Laurene, many thanks for introducing these to me!

Monday, May 3, 2010

Eggs, Asparagus and Truffled Hash Browns

When there is nothing but asparagus and eggs in your fridge and a few straggler potatoes in your pantry. When it's Friday night and your exhausted from a week of work. There is a movie you've been waiting all week to see and you finally don't have to get up at the crack of dawn. And, when you are so hungry you're pretty sure your stomach is eating itself...well that might be exaggerating a bit. But what I'm trying to lead up to is the breakfast for dinner phenomenon. It's simply genius. I have to admit that I indulge in breakfast for dinner on a bi-monthly basis. It's quick, easy and so very satisfying!
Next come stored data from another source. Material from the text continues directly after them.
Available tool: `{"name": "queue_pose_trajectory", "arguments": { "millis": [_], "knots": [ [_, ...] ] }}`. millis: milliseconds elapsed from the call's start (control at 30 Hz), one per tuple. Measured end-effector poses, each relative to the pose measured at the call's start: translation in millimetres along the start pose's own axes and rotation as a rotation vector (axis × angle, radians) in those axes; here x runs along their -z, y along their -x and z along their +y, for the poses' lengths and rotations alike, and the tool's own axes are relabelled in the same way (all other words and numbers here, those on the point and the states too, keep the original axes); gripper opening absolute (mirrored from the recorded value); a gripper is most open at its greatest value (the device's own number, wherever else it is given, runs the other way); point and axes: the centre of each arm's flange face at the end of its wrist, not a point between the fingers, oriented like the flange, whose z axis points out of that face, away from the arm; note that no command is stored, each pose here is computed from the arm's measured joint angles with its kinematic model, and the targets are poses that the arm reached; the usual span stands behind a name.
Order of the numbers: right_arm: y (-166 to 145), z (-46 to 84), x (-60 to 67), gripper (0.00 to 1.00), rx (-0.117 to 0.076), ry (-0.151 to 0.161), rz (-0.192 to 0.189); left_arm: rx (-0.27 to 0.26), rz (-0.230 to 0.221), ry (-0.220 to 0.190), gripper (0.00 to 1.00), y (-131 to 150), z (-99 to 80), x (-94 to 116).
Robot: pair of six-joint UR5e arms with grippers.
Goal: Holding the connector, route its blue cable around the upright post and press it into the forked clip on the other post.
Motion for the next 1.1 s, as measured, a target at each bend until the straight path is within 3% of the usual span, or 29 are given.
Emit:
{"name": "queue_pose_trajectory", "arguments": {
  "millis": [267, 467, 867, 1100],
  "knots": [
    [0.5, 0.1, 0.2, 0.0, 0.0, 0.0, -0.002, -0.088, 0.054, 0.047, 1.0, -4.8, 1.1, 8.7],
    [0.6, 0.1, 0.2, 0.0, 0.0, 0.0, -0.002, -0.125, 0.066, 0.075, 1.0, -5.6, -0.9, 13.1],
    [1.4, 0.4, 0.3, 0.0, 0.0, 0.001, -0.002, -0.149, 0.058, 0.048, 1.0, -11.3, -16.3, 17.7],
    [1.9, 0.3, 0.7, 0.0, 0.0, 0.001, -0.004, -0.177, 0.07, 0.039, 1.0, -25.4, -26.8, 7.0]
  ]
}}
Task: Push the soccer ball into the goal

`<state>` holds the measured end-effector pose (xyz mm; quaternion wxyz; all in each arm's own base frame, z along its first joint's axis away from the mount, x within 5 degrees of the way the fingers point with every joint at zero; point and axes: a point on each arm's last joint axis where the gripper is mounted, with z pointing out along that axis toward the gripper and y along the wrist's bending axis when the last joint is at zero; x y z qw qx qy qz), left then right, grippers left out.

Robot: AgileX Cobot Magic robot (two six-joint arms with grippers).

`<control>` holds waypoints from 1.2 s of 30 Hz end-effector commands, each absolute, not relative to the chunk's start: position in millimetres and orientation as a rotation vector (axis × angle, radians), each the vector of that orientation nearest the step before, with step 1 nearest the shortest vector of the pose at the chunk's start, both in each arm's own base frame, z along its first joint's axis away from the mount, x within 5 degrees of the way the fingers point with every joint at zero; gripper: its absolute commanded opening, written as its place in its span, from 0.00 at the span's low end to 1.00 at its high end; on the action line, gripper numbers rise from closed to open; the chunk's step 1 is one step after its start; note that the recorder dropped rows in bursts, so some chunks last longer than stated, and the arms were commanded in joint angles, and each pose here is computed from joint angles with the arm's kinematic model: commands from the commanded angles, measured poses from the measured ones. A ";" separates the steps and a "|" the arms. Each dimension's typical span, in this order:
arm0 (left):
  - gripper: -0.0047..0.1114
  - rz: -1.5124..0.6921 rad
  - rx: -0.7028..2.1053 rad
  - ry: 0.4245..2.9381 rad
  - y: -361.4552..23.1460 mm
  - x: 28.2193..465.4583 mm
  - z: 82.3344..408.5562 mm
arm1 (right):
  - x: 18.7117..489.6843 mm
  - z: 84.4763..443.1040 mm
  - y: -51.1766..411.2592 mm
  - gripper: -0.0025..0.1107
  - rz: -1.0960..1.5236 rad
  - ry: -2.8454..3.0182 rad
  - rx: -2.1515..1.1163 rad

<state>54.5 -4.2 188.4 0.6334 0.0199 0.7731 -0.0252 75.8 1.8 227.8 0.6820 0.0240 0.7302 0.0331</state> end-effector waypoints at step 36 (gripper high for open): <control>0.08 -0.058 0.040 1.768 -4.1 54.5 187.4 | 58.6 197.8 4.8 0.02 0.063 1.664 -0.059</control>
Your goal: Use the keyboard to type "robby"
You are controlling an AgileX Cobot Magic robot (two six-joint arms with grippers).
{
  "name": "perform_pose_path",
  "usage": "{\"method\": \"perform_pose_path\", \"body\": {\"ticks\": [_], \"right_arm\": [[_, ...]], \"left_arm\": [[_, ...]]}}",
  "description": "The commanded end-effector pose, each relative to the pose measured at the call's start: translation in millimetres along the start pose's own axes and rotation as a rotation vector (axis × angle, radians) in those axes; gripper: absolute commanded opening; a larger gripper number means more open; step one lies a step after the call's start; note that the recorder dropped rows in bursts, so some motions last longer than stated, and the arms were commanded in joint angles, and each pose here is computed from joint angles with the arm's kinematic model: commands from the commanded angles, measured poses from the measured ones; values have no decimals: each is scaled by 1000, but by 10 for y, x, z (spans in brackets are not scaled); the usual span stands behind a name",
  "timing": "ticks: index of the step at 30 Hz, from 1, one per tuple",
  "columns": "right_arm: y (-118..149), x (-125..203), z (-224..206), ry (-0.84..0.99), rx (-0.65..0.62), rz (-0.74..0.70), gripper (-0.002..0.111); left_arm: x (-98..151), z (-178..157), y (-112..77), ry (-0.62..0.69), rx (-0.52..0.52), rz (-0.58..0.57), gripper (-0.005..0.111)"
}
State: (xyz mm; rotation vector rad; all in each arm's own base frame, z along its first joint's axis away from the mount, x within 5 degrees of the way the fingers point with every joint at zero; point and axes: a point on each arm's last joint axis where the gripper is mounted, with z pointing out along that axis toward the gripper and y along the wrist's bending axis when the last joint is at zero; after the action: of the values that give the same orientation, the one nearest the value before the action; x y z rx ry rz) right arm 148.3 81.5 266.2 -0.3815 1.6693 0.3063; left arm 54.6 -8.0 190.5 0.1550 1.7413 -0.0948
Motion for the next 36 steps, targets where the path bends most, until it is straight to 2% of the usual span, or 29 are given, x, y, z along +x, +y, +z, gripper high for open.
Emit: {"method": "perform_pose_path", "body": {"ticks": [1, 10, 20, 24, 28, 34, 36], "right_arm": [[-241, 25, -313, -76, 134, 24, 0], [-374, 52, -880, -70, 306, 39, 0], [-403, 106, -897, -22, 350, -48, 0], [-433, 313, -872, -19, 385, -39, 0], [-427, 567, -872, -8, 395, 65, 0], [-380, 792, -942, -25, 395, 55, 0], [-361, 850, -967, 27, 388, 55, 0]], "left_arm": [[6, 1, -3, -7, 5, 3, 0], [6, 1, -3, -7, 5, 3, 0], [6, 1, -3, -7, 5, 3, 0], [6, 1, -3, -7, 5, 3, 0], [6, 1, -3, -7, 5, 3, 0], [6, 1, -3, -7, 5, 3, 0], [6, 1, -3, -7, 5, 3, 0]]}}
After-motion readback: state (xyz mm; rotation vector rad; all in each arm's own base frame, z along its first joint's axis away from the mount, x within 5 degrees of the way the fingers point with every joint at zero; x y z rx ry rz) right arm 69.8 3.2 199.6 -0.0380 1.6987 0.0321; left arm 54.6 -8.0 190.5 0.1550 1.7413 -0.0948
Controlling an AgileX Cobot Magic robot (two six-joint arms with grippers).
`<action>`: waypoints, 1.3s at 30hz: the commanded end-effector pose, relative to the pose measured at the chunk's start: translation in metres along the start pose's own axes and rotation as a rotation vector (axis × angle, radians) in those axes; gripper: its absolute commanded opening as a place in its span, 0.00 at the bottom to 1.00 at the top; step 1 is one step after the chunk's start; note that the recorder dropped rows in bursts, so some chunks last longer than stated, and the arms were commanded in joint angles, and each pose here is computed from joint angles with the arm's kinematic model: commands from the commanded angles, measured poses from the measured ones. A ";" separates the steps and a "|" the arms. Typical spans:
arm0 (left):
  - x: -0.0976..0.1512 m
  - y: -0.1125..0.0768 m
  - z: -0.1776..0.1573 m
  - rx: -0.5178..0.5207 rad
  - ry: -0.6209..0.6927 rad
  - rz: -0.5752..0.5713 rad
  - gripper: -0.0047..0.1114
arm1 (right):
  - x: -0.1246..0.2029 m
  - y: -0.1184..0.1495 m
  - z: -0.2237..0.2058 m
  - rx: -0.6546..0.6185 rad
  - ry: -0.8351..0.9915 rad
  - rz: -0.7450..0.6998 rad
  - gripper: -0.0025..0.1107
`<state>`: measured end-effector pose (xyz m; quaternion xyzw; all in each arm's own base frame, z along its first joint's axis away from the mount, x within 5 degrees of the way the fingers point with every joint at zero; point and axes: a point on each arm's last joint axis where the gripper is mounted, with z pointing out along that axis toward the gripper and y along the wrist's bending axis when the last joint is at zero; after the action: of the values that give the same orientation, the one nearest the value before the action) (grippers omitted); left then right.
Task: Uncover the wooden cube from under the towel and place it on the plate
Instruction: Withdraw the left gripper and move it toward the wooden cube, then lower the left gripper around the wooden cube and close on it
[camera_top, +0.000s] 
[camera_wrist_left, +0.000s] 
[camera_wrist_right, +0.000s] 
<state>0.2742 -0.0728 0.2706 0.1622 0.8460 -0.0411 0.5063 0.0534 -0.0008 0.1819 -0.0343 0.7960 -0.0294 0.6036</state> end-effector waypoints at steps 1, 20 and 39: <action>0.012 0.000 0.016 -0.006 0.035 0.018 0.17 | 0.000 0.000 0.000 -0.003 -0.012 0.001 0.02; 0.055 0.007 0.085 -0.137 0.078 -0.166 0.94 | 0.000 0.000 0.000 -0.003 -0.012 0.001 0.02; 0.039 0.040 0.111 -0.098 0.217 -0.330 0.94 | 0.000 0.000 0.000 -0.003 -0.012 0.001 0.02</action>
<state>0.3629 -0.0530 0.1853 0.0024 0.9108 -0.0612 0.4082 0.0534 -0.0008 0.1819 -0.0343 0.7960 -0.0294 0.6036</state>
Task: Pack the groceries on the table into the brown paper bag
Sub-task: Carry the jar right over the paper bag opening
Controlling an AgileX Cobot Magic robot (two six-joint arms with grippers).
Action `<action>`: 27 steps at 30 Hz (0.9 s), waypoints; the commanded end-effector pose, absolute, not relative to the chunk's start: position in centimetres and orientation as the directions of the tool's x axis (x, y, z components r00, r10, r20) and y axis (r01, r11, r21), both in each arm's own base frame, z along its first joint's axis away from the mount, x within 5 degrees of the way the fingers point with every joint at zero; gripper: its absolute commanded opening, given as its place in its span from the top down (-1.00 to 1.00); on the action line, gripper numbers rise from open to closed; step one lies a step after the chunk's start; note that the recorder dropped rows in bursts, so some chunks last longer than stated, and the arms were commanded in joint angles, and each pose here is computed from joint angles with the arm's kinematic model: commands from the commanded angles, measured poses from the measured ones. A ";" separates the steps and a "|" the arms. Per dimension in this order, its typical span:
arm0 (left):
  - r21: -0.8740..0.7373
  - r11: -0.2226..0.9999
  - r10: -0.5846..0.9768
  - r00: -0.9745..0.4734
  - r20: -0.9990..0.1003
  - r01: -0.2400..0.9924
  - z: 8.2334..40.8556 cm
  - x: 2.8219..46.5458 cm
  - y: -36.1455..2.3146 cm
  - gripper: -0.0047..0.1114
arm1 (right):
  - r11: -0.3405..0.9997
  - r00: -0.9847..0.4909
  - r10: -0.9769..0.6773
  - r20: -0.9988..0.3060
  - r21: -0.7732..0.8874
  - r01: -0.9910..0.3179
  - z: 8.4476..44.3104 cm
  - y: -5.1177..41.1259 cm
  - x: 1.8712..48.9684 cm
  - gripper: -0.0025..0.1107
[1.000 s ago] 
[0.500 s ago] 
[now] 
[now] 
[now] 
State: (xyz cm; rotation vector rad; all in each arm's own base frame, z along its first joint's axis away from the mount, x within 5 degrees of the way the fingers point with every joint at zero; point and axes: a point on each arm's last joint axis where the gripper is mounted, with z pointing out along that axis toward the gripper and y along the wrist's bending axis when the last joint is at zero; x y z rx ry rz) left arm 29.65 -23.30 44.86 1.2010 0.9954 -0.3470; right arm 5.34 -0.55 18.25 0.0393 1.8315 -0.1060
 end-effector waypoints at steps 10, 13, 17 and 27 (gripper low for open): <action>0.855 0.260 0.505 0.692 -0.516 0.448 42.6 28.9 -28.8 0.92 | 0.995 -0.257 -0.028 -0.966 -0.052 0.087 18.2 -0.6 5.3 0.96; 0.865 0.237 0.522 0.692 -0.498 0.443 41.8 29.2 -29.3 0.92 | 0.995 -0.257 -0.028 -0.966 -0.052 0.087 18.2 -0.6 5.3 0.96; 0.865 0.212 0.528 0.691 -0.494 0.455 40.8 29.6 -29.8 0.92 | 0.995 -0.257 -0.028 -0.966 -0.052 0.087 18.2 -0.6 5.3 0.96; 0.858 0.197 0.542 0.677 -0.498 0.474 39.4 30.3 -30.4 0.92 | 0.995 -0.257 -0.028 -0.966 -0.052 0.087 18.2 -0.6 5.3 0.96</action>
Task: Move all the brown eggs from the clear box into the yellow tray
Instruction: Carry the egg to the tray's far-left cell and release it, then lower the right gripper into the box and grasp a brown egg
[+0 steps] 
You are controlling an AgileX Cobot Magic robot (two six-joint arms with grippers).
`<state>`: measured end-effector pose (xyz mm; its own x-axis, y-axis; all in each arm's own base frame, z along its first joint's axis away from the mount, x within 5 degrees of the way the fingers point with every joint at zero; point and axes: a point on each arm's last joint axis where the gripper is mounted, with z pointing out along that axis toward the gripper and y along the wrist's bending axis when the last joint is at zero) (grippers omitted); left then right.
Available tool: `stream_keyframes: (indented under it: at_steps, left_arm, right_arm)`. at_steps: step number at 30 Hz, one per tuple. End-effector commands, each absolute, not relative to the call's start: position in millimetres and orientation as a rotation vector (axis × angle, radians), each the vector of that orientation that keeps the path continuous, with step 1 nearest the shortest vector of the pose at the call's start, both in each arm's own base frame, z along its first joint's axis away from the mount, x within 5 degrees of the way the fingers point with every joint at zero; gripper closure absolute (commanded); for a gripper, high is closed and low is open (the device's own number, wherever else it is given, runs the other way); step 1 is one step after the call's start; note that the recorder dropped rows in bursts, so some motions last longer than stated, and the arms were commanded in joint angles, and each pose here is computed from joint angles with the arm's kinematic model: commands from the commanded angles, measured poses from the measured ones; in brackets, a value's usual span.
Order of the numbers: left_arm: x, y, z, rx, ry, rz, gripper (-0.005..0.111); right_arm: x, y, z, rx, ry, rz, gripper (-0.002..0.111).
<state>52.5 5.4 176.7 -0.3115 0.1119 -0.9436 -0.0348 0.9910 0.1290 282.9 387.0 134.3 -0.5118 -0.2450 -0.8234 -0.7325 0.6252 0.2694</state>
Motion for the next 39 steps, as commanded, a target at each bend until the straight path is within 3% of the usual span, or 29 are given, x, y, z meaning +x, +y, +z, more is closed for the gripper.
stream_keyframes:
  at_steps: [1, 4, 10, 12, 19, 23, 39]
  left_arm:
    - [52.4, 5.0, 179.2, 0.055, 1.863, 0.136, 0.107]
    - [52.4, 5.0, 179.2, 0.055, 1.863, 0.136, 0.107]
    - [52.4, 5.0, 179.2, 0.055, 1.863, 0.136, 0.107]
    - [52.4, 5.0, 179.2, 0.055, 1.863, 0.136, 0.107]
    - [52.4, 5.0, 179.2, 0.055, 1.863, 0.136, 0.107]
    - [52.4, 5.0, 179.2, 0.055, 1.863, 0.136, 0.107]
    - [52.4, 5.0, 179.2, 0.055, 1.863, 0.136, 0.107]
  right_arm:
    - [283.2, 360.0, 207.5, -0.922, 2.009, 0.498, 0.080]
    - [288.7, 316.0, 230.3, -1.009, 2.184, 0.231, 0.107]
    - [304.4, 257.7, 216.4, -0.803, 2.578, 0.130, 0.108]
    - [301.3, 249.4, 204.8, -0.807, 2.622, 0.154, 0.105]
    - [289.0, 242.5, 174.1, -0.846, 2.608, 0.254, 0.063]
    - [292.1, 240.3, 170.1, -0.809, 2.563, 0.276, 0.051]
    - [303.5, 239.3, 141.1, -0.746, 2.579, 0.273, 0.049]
This doesn't really require a recipe, but for inspiration sake I will roughly outline the instructions to serve two people.
  • 1 bunch asparagus, rinsed and trimmed
  • 2 large russet potatoes, washed and diced into small cubes
  • 1 garlic clove, minced
  • 1.5 tsp truffle oil
  • extra-virgin olive oil
  • freshly ground salt and pepper
  • 2-3 eggs
  1. Preheat oven to 400°. In a medium size bowl stir together diced potatoes, truffle oil, 1 tsp olive oil, garlic, salt and pepper. Spread on to a baking sheet and bake for 15-20 minutes or until soft.
  2. Meanwhile prepare your asparagus by spreading out on another baking dish. Brush with olive oil and sprinkle with salt and pepper. Place in oven below potatoes for the last 10 minutes.
  3. Prepare your eggs any way you like. Serve over asparagus sprinkled with shavings of Parmesan or Asiago cheese with a side of hash browns.

Wednesday, April 28, 2010

Hazlenut and Bulgar Stuffed Onions

I was intrigued by how impressive these stuffed onions looked in the magazine. However; I was not partial to the flavor combination. I found the allspice and cinnamon to be a very odd. I think if I were to make these again I would use a different flavor combination.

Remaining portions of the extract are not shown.